Assignment =>
Among the records that follow, count the lines where "storage" appears, and state the count by itself.

** Opening Exercise data block **

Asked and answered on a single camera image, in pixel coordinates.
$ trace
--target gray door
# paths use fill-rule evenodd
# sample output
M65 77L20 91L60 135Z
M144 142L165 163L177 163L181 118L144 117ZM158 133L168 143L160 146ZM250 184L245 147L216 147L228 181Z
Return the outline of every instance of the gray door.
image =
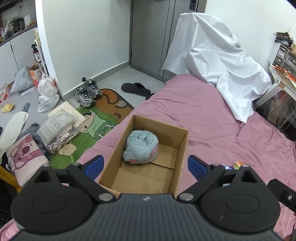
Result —
M162 69L163 64L165 62L168 50L170 49L170 46L171 46L172 41L174 39L175 30L176 30L176 26L177 26L177 22L178 22L180 14L185 13L185 12L196 12L199 0L197 0L197 2L196 2L195 10L189 9L190 2L191 2L190 0L176 0L175 11L173 14L172 28L171 28L171 32L170 32L170 40L169 40L169 44L168 44L168 48L166 49L166 52L163 53L163 58L161 61L161 69ZM163 71L163 76L160 76L160 77L163 77L166 80L170 80L174 76L175 76L174 73L172 73L168 70L165 70L165 71Z
M170 1L133 2L131 66L159 76Z

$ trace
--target cardboard box
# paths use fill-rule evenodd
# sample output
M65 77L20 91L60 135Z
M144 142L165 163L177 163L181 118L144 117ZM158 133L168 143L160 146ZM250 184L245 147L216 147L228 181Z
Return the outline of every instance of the cardboard box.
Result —
M30 74L33 78L35 86L38 87L39 81L42 80L42 72L41 72L39 66L34 65L30 69Z
M130 164L123 160L126 139L133 130L148 130L157 136L158 155L152 163ZM100 184L116 197L120 193L172 193L176 197L188 135L188 130L133 115L102 173Z

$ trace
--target floor mat
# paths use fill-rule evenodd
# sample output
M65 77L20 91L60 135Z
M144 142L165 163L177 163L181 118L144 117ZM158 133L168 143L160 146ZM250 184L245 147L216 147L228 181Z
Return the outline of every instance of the floor mat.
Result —
M77 110L87 117L80 126L80 134L70 143L76 146L76 151L70 156L56 153L52 155L50 165L54 169L63 169L75 163L85 150L91 148L98 140L127 117L133 107L118 93L110 89L102 89L103 96L96 100L94 107Z

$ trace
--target orange box
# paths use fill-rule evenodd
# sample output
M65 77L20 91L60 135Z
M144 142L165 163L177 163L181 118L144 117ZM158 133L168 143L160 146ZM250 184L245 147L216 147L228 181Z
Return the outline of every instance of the orange box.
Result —
M39 81L42 80L42 72L41 72L39 66L34 65L30 69L30 74L33 78L35 86L38 87Z

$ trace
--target white sheet
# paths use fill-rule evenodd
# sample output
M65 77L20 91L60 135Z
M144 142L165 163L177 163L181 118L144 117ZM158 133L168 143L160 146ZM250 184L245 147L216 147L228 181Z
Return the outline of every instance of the white sheet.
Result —
M271 85L269 75L226 25L205 13L180 15L163 69L214 85L234 117L244 123L254 112L252 101Z

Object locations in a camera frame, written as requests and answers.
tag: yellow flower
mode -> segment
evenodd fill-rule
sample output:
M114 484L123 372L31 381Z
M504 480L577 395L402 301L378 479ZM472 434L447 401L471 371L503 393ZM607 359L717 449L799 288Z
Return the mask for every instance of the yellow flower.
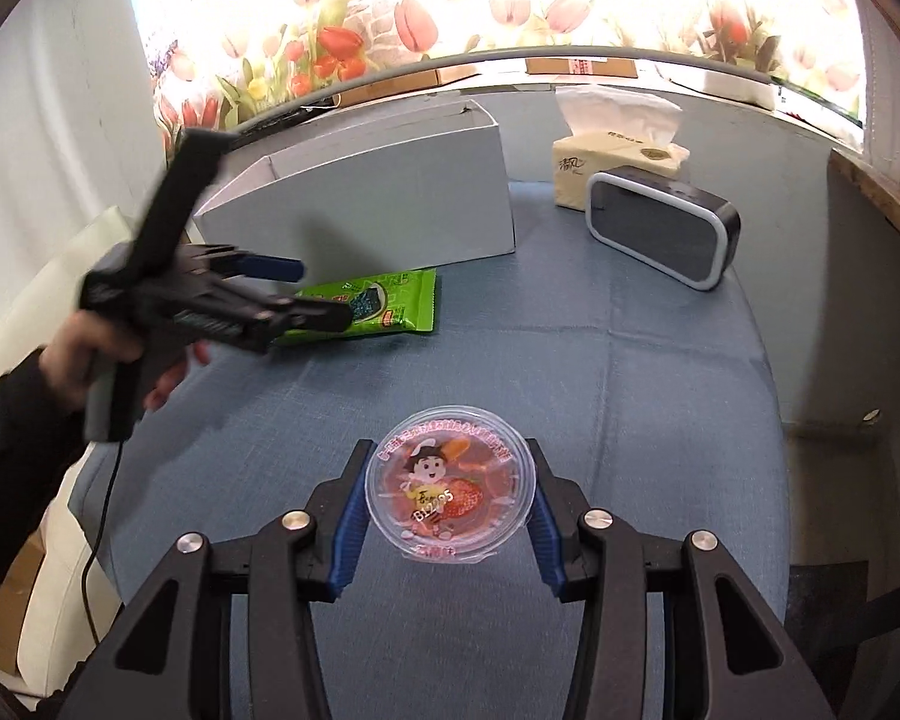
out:
M247 92L255 100L262 100L266 97L266 81L264 79L253 79L247 84Z

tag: table
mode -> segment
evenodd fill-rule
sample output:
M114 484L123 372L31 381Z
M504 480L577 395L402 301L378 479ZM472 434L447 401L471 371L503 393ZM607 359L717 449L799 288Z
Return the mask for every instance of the table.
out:
M511 199L516 252L441 268L431 335L265 358L218 348L140 423L101 549L122 598L180 533L253 533L336 476L357 439L463 403L536 437L556 474L639 530L717 533L782 618L782 432L734 272L697 293L593 240L583 214L554 207L550 185L511 185ZM91 540L113 459L98 447L71 497ZM662 702L660 608L652 600L646 717ZM250 718L244 614L235 604L235 720ZM336 720L560 717L580 619L540 581L522 531L464 567L405 560L371 525L352 586L314 607Z

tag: gray storage box
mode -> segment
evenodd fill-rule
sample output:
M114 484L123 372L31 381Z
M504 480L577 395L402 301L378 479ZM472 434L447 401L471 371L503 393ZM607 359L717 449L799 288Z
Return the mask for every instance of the gray storage box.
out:
M304 284L514 251L499 129L472 100L384 115L263 157L194 222L212 244L303 260Z

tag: person's arm
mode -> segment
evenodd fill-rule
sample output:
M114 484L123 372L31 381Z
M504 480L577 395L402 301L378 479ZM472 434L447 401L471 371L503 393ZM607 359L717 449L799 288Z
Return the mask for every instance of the person's arm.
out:
M77 312L46 349L0 378L0 584L63 474L86 448L83 406L93 355L132 362L142 351L127 331L96 314ZM205 348L197 349L197 358L207 362ZM185 375L186 362L168 370L146 396L146 408L166 403Z

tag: cartoon character
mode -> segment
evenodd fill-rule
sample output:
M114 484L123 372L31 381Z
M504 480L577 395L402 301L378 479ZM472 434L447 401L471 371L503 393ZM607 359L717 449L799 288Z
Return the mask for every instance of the cartoon character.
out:
M470 442L452 439L442 445L436 439L420 442L404 464L410 479L400 490L413 501L413 531L418 536L436 536L446 541L453 536L450 525L442 521L443 511L453 501L446 480L447 464L463 454Z

** Closing Exercise data block **

Answer space =>
2